Dataset excerpts:
*** Begin section ***

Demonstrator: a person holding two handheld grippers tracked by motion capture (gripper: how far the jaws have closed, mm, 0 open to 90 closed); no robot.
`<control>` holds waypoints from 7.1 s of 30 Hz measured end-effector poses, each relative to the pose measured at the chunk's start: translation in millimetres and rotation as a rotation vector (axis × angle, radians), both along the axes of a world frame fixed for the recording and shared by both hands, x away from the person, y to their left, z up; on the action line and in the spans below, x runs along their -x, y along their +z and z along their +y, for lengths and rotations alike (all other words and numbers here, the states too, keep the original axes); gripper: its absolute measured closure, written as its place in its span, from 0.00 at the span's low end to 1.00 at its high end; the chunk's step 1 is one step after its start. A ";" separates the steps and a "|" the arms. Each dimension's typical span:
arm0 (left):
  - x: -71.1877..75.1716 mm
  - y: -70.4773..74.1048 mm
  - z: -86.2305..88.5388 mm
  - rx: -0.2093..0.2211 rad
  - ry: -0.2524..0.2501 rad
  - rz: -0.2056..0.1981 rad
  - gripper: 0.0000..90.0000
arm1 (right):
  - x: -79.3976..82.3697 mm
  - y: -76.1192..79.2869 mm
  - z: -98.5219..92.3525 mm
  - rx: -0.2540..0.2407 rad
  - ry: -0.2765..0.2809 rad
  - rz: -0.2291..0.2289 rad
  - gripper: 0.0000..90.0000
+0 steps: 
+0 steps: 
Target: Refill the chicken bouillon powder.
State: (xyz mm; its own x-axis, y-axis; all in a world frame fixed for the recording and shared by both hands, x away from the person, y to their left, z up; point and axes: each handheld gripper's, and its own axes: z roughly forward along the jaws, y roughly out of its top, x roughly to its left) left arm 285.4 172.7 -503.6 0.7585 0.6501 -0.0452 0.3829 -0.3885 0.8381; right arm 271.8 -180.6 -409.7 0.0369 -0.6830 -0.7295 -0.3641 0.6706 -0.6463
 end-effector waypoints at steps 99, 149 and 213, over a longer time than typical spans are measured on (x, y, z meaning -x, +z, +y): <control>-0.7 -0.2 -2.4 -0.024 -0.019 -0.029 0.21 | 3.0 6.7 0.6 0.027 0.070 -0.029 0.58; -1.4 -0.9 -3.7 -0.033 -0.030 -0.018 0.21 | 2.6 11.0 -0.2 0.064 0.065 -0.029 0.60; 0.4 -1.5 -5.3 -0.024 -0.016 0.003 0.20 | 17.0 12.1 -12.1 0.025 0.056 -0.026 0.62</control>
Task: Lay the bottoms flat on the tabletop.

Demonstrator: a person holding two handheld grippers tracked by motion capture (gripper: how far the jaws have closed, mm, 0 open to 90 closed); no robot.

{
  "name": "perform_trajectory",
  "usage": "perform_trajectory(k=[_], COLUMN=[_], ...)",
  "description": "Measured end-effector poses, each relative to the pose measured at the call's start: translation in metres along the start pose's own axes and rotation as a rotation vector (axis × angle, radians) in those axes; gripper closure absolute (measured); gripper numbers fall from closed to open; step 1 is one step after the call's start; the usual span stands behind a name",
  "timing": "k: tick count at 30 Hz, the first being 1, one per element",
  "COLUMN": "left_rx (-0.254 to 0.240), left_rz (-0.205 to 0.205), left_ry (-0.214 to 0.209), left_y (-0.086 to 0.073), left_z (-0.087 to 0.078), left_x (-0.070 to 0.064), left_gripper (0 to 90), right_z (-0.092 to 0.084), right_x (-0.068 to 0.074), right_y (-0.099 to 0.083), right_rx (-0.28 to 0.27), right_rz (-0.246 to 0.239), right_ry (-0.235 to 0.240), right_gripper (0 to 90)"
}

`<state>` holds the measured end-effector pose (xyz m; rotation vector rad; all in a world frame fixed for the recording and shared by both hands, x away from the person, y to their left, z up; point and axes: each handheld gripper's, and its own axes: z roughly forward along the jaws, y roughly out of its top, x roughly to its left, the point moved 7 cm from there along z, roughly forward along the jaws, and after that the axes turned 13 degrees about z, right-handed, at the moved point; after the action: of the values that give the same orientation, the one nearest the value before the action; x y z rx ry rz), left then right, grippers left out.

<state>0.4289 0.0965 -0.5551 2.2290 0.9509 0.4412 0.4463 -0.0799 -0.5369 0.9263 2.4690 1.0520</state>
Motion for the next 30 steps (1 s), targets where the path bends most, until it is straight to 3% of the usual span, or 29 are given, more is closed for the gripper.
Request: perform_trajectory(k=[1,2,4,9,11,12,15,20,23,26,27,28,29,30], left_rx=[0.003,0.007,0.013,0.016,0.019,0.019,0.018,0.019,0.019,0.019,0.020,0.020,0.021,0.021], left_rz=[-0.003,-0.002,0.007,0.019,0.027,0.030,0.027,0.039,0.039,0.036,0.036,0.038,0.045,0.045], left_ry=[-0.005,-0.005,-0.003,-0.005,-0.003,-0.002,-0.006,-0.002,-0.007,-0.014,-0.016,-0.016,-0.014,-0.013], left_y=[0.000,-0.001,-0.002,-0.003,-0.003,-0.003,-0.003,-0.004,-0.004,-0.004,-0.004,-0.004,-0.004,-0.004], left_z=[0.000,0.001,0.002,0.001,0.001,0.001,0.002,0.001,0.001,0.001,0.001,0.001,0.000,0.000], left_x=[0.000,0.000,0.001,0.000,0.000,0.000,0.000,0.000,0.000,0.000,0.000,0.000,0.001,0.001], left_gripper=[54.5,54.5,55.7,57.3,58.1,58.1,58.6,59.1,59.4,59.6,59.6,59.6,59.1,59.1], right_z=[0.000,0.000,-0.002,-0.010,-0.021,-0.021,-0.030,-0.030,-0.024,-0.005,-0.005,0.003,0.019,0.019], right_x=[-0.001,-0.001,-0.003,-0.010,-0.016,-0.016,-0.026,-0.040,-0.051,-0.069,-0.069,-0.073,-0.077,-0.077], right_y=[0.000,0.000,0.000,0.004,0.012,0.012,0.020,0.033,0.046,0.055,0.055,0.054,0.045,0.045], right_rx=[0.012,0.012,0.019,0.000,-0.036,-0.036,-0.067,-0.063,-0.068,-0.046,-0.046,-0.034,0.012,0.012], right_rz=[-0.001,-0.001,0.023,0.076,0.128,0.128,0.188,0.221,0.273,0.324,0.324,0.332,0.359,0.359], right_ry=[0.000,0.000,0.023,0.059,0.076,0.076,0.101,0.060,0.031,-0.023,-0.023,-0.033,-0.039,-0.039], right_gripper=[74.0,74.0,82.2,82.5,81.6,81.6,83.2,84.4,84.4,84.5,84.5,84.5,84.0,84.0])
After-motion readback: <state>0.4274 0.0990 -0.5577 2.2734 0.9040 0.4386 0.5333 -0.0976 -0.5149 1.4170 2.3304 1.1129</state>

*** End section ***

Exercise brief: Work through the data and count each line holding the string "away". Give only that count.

Written reply: 3